EXERCISE INPUTS
-.-.-

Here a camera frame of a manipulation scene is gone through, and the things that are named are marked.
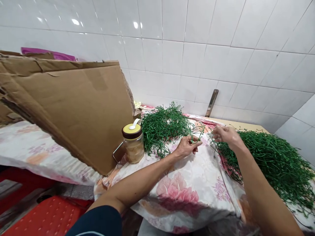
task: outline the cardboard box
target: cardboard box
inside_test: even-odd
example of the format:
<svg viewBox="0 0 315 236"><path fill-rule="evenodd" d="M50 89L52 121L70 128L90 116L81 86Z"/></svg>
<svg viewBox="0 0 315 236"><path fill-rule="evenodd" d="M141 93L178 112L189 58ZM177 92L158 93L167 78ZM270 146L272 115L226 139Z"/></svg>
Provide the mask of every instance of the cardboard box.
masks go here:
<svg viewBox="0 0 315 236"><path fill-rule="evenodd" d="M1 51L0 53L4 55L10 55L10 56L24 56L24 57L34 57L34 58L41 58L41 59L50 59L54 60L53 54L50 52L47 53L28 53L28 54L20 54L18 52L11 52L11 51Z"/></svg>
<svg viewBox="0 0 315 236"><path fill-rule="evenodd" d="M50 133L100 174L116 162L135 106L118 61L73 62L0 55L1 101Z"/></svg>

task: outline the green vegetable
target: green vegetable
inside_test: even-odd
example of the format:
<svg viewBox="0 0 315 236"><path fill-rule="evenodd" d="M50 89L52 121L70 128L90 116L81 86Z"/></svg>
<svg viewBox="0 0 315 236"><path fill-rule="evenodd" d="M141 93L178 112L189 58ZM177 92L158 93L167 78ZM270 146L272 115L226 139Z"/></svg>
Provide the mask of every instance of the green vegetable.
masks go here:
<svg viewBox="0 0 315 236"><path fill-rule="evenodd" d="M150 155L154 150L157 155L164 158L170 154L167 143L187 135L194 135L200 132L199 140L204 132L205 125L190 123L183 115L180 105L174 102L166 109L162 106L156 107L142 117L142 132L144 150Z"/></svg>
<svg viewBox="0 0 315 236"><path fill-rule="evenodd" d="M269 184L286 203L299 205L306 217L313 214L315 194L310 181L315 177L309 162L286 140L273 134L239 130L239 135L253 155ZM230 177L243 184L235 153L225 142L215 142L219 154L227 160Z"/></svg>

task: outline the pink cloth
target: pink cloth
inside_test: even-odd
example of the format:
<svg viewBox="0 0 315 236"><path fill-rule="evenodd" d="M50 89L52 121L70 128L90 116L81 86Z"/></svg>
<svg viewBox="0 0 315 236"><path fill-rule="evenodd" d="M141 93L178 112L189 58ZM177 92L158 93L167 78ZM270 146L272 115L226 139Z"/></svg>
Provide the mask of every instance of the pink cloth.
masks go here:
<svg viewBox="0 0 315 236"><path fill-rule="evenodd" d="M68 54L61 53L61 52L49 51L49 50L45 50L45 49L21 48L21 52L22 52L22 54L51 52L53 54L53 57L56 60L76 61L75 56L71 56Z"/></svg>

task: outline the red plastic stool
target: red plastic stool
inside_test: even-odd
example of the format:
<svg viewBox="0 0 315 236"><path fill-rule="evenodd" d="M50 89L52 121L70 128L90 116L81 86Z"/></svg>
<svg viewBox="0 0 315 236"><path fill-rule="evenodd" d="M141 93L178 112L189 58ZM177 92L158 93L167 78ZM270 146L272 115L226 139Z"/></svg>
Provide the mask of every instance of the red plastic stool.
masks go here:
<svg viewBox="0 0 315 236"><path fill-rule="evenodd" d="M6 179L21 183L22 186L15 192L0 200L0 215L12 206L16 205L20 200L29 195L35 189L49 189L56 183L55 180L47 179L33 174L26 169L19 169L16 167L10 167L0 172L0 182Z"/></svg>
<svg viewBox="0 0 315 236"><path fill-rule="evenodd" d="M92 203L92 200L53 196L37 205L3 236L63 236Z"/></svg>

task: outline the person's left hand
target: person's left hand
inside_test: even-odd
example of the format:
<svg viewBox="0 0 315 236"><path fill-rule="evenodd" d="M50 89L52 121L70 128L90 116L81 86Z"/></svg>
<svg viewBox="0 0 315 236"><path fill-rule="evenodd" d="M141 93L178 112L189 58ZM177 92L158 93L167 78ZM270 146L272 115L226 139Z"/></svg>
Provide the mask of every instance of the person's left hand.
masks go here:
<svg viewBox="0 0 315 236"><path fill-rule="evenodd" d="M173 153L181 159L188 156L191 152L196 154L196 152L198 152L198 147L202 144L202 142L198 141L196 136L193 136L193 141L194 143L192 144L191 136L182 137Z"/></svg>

-.-.-

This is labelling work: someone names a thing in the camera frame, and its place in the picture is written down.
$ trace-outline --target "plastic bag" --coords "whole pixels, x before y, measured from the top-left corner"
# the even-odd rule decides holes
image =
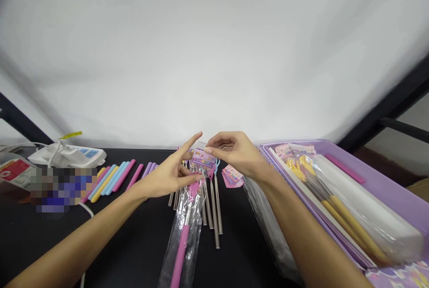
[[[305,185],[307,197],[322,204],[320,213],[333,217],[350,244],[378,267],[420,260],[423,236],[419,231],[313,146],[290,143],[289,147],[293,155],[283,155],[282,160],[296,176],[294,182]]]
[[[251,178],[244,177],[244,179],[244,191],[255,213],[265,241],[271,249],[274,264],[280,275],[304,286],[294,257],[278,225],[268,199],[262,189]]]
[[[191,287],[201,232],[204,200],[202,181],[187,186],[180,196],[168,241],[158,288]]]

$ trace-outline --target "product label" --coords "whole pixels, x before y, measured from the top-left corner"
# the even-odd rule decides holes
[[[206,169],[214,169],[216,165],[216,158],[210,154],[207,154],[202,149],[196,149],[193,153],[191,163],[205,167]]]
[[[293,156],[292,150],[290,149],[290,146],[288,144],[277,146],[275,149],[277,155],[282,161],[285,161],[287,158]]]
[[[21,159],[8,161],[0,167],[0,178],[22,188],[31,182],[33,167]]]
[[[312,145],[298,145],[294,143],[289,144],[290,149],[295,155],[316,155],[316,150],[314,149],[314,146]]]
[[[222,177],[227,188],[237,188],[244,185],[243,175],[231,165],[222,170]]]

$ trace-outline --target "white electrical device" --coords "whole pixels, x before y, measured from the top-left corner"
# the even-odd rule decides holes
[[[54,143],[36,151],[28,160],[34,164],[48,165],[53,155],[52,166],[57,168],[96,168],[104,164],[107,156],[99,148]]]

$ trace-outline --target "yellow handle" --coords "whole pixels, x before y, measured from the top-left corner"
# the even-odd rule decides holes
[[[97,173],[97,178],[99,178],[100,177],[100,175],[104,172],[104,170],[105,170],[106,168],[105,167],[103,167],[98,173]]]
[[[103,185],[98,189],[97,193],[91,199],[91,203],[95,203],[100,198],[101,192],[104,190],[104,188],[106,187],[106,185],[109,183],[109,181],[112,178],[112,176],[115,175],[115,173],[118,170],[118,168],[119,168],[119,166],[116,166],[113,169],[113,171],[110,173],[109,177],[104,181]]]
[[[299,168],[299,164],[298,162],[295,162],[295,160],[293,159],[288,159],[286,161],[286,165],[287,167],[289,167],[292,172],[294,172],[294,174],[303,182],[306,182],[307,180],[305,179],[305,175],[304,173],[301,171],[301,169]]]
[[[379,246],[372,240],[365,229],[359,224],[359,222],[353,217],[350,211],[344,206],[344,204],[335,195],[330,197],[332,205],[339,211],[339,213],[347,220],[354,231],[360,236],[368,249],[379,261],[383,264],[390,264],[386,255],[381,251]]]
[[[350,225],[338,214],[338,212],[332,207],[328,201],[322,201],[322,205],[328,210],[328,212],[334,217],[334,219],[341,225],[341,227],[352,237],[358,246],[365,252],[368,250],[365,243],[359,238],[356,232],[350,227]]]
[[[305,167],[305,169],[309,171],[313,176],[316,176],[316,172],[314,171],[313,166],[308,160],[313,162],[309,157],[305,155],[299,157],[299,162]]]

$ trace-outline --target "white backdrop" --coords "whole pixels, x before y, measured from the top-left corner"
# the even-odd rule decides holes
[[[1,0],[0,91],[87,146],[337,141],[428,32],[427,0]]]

-.-.-

YOUR ASSIGNMENT
Take the lines above starting at the one containing "Here a camera" and ending at the one containing "Provide the mask of every instance of the cardboard", and print them again exactly, without pictures.

PROBLEM SOLUTION
Here a camera frame of a manipulation scene is gone through, and the things that are named are marked.
task: outline the cardboard box
target: cardboard box
inside_test: even-odd
example of the format:
<svg viewBox="0 0 315 236"><path fill-rule="evenodd" d="M50 89L52 121L70 128L90 116L81 86Z"/></svg>
<svg viewBox="0 0 315 236"><path fill-rule="evenodd" d="M141 93L178 112L189 58ZM177 92L158 93L167 78ZM270 146L272 115L226 139Z"/></svg>
Provide the mask of every instance of the cardboard box.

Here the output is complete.